Curriculum should teach emotional well being as basic – not elective.

  1. Creating Emotional Safe Zones

All hospitals or even clinics must be provided with at least one quiet room to reflect, shed tears, pray or even recollect their thoughts. Such places deliver one obvious message – it is permissible to feel.

Another practice leaders ought to follow is regular check-in on well-being but not on performance. Inquiring about how one is emotionally doing should be common.

Global Best Practices

Canada – “The Pause” Movement

Following a patient death, groups pause 30 seconds as a group, thus dedicating the incident to the life a patient had, and the weight of the feeling.

UK’s NHS – “Staff Support Hubs”

24/7 Incubation of mental health in NHS facilities in the UK is provided through virtual hubs. Employees are able to receive therapy and resilience training as well as emotional checks.

Kenya – “Peer Support Circles” in Community Health Programs

CHWs gather once a month to talk about mental health challenges, with the support of trained mental health professionals,

Such interventions have been proved to curtail burnout, enhance morale and bring open emotional communication.

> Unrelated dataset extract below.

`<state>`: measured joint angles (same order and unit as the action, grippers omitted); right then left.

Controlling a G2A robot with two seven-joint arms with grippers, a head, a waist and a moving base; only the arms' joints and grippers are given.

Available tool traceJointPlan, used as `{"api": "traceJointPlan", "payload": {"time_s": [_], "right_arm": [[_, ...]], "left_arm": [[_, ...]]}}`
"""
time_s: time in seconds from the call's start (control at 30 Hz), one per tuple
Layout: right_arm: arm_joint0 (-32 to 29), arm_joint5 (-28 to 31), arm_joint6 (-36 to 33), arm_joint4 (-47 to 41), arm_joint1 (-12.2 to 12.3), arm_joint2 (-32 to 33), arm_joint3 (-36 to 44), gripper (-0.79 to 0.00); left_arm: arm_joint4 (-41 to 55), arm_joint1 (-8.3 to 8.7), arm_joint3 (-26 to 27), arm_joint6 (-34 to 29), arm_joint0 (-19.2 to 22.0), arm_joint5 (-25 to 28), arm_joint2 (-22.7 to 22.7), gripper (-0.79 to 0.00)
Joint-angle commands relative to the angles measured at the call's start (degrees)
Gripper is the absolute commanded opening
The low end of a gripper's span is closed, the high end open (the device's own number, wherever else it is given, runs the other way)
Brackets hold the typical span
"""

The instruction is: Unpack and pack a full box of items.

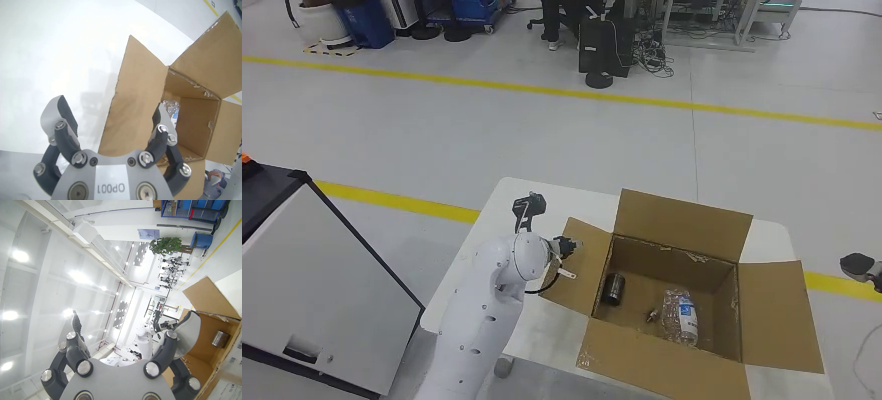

Benefits of a Mentally Healthy Workforce

Others of care providers that hold emotions:

  • More patients give satisfying responses
  • Create fewer medical errors
  • Have better team relationships
  • Keep in their roles longer
  • Serve with a lot of compassion and empathy

The emotional well-being of people is supported on the healthcare system and when this is supported, everyone wins including the care giver and the patient.

Conclusion: Behind the Mask Lies a Human Being

The mask that doctors, nurses and caregivers are putting is not only physical but symbolic. It conceals emotion, pain and even occasionally, the gradual disintegration of mental health. Professionalism does not require silence and emotional restraint, but being composed.

The irresponsible myth of the impregnable caregiver should be shattered. Human beings are the healthcare workers. Even they should have had a right to feel, to suffer, to talk – to recover.

By criticizing this culture of emotional stoicism, we open the gate to more humane and sustainable healthcare system. A system through which expressing the emotions is not a liability, but a token of the strength. A health care system enshrining the caretakers of ourselves.